Data Science MissingData NumPy Pandas

Handling Missing Data

Screen Shot 2017-06-06 at 2.25.12 AM.png

In the real-world data is messy and often comes with missing values, which causes problems when it comes time to do analysis on the data. Before starting any research on a dataset the missing values have to be checked.

There are many ways to handle missing data. I will demonstrate it in a toy dataset which we will create together. Then, we will answer the following questions in this post:

  • What is missing data and what are the types of missing data?
  • How can we detect missing values?
  • How can we handle missing values?

The following packages will be used in this tutorial. If you don’t have any of these, just pip install {package name}.

# This piece of code blocks the warning messages
import warnings 
warnings.filterwarnings('ignore')

# Import libraries and check the versions
import pandas as pd
import sys
import missingno as msno
import numpy as np
import matplotlib.pyplot as plt
import matplotlib
import pandas_profiling
%matplotlib inline


print('Python version ' + sys.version)
print('Numpy version ' + np.__version__)
print('Pandas version ' + pd.__version__)
print('Matplotlib version ' + matplotlib.__version__ )
print('Missingno version ' + msno.__version__)
>>> Python version 3.6.1 |Anaconda custom (x86_64)| (default, Mar 22 2017, 19:25:17) 
[GCC 4.2.1 Compatible Apple LLVM 6.0 (clang-600.0.57)]
>>> Numpy version 1.12.1
>>> Pandas version 0.19.2
>>> Matplotlib version 2.0.0
>>> Missingno version 0.3.5

Numpy, pandas and matplotlib are commonly used in data science.
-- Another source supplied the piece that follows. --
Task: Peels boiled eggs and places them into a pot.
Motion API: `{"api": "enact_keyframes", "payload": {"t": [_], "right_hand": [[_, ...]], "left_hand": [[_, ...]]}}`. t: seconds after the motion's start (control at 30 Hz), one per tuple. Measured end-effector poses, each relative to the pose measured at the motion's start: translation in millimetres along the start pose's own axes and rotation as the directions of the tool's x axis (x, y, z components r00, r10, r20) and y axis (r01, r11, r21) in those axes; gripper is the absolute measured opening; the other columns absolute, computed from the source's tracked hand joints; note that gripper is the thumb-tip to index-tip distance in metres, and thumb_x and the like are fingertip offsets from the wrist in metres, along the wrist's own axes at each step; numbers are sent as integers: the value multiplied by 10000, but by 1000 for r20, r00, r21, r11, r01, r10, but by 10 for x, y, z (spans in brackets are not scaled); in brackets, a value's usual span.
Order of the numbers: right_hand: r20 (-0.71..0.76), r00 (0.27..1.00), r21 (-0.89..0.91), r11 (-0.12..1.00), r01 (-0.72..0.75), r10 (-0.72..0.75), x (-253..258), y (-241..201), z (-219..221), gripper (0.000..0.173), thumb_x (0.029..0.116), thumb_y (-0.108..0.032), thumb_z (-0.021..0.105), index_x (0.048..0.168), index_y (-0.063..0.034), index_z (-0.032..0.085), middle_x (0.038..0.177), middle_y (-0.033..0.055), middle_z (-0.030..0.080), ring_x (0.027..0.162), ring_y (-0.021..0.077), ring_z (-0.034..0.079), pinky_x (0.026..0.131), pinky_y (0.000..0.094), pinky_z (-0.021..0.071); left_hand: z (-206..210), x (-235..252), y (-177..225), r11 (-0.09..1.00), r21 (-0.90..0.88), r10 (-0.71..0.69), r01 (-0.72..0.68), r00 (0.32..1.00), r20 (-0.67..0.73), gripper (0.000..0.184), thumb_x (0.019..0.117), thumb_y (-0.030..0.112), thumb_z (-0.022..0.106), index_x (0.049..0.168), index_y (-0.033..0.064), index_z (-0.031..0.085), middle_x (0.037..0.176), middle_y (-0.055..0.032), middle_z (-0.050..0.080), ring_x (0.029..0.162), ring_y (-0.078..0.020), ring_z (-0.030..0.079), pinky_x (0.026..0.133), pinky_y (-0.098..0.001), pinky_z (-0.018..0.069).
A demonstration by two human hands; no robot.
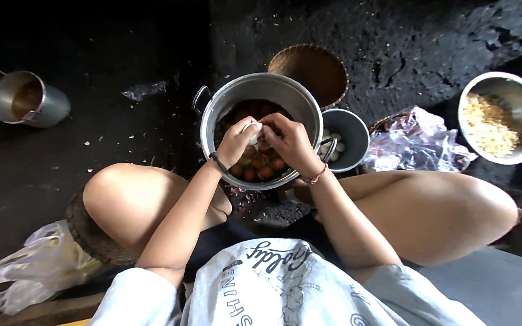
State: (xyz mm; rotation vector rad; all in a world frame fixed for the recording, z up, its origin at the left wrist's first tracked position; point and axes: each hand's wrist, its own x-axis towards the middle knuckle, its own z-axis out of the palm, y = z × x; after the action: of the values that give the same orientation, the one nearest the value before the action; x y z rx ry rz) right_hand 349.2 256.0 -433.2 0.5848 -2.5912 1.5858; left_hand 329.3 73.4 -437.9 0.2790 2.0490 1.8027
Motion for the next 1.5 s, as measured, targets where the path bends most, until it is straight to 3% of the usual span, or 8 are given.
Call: {"api": "enact_keyframes", "payload": {"t": [0.2,0.4,0.57,1.03,1.13,1.27,1.4,1.5], "right_hand": [[-108,994,-1,1000,-30,30,9,27,35,196,1024,-48,509,1099,15,679,909,92,695,751,76,658,708,234,570],[-40,993,136,985,-103,110,-135,-41,43,396,976,-238,695,1322,-83,580,1026,82,709,791,136,701,674,292,610],[-58,995,6,996,-85,85,-113,-143,78,382,1001,-168,628,1362,-51,581,1118,127,708,890,156,707,771,314,602],[-115,984,-23,990,-141,137,-97,-244,175,423,950,-1,622,1369,-11,564,1198,175,668,978,209,683,832,343,580],[-149,979,-33,989,-144,138,-106,-230,193,406,933,44,605,1336,-7,583,1141,174,678,903,215,681,771,347,582],[-80,980,26,983,-183,185,-123,-228,95,361,1049,-98,478,1395,-48,573,1228,153,677,975,205,686,818,364,575],[-50,996,54,996,-71,74,-99,-156,71,470,997,-170,659,1427,-22,540,1263,159,652,1078,183,672,930,330,566],[-46,998,27,999,-45,46,-88,-159,73,443,1014,-168,636,1418,-8,549,1232,168,654,1067,197,669,928,338,560]], "left_hand": [[23,14,0,1000,-15,23,-23,1000,4,275,1057,233,408,1075,70,630,857,18,590,696,-16,537,590,-192,442],[74,17,-5,986,-134,-112,100,990,-88,330,1072,292,345,1127,95,605,921,1,586,760,-51,552,649,-227,476],[104,-11,7,994,-84,-81,70,987,-136,353,1083,275,341,1167,52,601,1004,-46,601,881,-89,583,768,-290,510],[157,-8,-4,981,-171,-120,95,982,-145,308,1071,282,357,1142,100,595,888,-2,579,731,-60,547,626,-221,466],[171,-14,-36,981,-174,-109,83,984,-143,367,1067,296,321,1174,86,602,967,-16,593,799,-61,563,683,-237,487],[170,-6,-87,936,-331,-165,122,981,-106,442,1067,394,313,1255,95,579,1038,-21,612,861,-76,589,735,-257,514],[184,-3,37,882,-432,-248,191,965,-79,401,1064,403,495,1327,101,483,907,0,582,745,-62,574,679,-233,521],[174,-12,51,863,-457,-263,214,964,-44,480,1083,412,435,1445,97,443,1120,-61,616,920,-114,623,800,-299,557]]}}
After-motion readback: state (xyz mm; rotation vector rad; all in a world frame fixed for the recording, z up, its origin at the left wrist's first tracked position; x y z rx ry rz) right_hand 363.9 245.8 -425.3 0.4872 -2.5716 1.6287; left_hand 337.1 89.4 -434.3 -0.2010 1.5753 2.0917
In this post, we will use two packages that you might not have in your system. However, they are easy to install. Just uncomment the package you are missing below (by removing the #) and run the cell. Once you install, go back to the previous cell and import all the packages and make sure you have everything installed.

# !pip install pandas_profiling
# !pip install missingno

First we will create a toy dataset that has some missing values.

data = {'name': ['Michael', 'Jessica', 'Sue', 'Jake', 'Amy', 'Tye'],
        'gender':[None,'F',np.NaN,'F',np.NaN, 'M'],
        'height': [123, 145, 100 , np.NaN, None, 150],
        'weight': [10, np.NaN , 30, np.NaN, None, 20],
        'age': [14, None, 29 , np.NaN, 52, 45],
        }
df = pd.DataFrame(data, columns = ['name','gender', 'height', 'weight', 'age'])
df
name gender height weight age
0 Michael None 123.0 10.0 14.0
1 Jessica F 145.0 NaN NaN
2 Sue NaN 100.0 30.0 29.0
3 Jake F NaN NaN NaN
4 Amy NaN NaN NaN 52.0
5 Tye M 150.0 20.0 45.0

What is missing data and what are the types of missing data?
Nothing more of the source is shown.